## ASSIGNED TASK
Using the entries below, write out the line with "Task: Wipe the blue", the line with "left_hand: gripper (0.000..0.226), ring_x", and every line in between, exactly as each is written.

## DATA UNDER STUDY
*-*-*

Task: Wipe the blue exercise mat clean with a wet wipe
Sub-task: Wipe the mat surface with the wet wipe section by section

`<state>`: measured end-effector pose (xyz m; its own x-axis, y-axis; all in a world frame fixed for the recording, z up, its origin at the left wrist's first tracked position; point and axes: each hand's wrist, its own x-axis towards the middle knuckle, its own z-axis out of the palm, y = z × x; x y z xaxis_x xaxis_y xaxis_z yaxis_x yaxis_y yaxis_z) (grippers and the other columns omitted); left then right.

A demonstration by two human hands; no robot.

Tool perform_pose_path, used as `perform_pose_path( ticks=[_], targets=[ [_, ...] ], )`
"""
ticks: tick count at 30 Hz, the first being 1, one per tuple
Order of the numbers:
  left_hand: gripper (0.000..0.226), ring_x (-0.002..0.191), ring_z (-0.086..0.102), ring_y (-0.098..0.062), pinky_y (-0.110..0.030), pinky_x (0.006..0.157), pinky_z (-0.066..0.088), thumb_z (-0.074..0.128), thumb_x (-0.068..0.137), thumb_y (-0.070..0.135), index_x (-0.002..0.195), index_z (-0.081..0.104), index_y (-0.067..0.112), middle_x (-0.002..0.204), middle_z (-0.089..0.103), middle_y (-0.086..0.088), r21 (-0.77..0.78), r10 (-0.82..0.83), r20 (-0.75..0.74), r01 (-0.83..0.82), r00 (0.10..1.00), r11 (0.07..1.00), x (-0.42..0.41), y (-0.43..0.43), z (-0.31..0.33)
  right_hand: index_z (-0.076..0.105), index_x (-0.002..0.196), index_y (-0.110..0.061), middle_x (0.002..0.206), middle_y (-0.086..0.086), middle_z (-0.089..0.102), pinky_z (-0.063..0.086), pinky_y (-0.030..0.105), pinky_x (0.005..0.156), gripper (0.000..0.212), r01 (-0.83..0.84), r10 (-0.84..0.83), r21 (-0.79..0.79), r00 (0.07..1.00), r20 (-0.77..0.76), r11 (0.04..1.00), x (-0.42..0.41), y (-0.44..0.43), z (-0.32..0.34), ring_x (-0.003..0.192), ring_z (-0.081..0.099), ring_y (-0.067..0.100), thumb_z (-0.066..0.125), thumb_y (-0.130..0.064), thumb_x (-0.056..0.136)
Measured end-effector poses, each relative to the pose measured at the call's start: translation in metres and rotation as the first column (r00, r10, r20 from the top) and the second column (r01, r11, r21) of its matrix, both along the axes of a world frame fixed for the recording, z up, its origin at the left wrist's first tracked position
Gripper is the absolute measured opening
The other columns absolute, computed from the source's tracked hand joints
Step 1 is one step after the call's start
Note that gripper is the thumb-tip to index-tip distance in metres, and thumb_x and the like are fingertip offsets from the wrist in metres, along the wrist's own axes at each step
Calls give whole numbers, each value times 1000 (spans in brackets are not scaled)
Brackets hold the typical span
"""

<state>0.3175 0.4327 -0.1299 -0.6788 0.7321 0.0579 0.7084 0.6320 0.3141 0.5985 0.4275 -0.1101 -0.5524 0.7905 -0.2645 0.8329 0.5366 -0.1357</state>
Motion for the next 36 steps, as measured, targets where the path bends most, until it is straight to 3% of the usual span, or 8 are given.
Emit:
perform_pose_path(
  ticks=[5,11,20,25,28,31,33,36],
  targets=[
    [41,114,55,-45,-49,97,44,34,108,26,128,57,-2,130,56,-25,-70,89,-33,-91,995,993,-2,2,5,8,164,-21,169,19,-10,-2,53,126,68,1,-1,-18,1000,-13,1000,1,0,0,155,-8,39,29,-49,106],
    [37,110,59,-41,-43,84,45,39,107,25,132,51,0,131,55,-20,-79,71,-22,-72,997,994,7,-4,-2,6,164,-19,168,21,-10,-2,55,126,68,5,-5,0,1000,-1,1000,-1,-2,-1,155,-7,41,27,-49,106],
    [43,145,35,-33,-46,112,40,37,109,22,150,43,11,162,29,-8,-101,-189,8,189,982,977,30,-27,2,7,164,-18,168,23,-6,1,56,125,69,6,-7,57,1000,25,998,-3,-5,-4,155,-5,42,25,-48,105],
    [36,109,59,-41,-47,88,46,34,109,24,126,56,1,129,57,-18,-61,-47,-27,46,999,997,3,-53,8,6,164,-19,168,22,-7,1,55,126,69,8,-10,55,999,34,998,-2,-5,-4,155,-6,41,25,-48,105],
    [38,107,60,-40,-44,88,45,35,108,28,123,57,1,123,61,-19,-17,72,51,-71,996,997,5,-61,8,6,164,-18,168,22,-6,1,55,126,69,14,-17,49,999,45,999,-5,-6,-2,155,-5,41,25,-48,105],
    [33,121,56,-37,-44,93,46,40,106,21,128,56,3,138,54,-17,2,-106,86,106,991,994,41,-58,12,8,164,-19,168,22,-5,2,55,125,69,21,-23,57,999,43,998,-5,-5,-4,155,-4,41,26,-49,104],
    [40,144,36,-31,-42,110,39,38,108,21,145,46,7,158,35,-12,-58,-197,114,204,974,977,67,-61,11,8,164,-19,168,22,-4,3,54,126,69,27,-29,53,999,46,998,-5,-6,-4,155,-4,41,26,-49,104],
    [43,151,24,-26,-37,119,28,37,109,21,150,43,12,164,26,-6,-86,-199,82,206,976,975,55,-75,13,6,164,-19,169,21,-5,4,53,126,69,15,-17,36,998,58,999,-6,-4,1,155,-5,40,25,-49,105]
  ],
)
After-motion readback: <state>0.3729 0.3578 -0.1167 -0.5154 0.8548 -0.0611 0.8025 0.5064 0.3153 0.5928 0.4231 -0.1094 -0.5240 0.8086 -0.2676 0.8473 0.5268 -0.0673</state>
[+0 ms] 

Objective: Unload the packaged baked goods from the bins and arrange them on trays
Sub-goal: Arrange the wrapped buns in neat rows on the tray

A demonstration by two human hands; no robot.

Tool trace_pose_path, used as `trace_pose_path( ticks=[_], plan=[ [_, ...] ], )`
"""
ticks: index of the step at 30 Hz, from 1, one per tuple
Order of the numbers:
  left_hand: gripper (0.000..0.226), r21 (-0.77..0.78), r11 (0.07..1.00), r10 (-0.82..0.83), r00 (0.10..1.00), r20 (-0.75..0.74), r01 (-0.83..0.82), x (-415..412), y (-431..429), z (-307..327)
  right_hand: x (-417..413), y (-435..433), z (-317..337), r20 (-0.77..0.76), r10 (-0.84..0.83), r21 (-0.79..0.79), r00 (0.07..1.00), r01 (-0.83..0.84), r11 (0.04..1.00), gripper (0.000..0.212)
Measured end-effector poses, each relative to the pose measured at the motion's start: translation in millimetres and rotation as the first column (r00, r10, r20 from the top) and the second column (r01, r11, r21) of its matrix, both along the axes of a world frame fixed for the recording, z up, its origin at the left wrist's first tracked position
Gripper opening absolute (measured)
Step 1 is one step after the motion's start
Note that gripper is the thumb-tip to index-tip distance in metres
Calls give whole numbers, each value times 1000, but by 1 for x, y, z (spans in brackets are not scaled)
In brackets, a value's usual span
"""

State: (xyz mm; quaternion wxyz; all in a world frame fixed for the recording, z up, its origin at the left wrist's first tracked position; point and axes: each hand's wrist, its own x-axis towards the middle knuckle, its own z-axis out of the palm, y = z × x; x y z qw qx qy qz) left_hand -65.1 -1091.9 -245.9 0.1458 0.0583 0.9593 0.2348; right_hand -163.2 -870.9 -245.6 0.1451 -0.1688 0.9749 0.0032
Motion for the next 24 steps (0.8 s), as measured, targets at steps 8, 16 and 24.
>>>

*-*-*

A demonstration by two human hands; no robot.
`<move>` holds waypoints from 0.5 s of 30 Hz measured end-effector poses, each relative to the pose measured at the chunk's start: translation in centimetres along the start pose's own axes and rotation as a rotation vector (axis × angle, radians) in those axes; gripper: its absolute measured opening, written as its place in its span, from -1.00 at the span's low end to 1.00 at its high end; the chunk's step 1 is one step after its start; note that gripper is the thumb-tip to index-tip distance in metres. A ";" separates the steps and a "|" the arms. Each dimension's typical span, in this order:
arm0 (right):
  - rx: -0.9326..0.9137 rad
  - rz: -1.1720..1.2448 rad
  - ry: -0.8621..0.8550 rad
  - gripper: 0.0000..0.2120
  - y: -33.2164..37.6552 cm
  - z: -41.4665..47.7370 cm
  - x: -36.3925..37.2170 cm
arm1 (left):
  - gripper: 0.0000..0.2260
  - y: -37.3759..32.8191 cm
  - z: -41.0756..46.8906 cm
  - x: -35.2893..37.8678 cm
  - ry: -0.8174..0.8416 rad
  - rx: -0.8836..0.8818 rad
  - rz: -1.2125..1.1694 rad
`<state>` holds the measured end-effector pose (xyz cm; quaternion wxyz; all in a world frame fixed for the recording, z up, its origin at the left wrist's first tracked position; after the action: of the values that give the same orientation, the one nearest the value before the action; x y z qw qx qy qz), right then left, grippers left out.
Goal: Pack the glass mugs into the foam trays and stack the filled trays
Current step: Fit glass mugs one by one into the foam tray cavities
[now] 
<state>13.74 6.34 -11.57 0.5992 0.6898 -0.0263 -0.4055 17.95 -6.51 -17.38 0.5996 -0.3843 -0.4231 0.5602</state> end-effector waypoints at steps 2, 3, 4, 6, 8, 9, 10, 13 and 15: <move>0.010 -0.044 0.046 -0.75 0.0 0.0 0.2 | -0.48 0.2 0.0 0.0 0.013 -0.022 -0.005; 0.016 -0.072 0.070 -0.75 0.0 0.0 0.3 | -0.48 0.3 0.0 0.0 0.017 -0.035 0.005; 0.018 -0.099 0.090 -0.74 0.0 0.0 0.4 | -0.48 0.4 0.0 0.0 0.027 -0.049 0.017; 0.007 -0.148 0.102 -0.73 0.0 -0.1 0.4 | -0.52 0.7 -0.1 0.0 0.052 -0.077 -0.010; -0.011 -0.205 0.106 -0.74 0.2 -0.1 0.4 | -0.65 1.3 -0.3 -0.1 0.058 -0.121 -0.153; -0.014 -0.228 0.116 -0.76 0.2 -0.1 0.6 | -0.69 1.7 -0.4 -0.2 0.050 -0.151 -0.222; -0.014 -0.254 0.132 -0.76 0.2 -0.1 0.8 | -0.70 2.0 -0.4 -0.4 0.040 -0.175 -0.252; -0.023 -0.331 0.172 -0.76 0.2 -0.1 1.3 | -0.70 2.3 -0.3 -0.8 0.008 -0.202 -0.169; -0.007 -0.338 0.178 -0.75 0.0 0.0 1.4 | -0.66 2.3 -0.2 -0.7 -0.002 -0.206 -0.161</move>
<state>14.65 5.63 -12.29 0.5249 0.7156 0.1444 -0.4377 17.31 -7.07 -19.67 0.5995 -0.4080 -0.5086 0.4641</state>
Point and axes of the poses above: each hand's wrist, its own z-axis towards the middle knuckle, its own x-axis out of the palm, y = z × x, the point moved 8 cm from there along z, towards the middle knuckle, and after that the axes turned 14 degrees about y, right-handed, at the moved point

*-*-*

## SOLUTION
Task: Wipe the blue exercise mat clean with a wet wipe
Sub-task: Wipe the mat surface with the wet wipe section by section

`<state>`: measured end-effector pose (xyz m; its own x-axis, y-axis; all in a world frame fixed for the recording, z up, its origin at the left wrist's first tracked position; point and axes: each hand's wrist, its own x-axis towards the middle knuckle, its own z-axis out of the palm, y = z × x; x y z xaxis_x xaxis_y xaxis_z yaxis_x yaxis_y yaxis_z) (grippers and the other columns omitted); left then right.

A demonstration by two human hands; no robot.

Tool perform_pose_path, used as `perform_pose_path( ticks=[_], targets=[ [_, ...] ], )`
"""
ticks: tick count at 30 Hz, the first being 1, one per tuple
Order of the numbers:
  left_hand: gripper (0.000..0.226), ring_x (-0.002..0.191), ring_z (-0.086..0.102), ring_y (-0.098..0.062), pinky_y (-0.110..0.030), pinky_x (0.006..0.157), pinky_z (-0.066..0.088), thumb_z (-0.074..0.128), thumb_x (-0.068..0.137), thumb_y (-0.070..0.135), index_x (-0.002..0.195), index_z (-0.081..0.104), index_y (-0.067..0.112), middle_x (-0.002..0.204), middle_z (-0.089..0.103), middle_y (-0.086..0.088), r21 (-0.77..0.78), r10 (-0.82..0.83), r20 (-0.75..0.74), r01 (-0.83..0.82), r00 (0.10..1.00), r11 (0.07..1.00), x (-0.42..0.41), y (-0.43..0.43), z (-0.31..0.33)

No more output remains.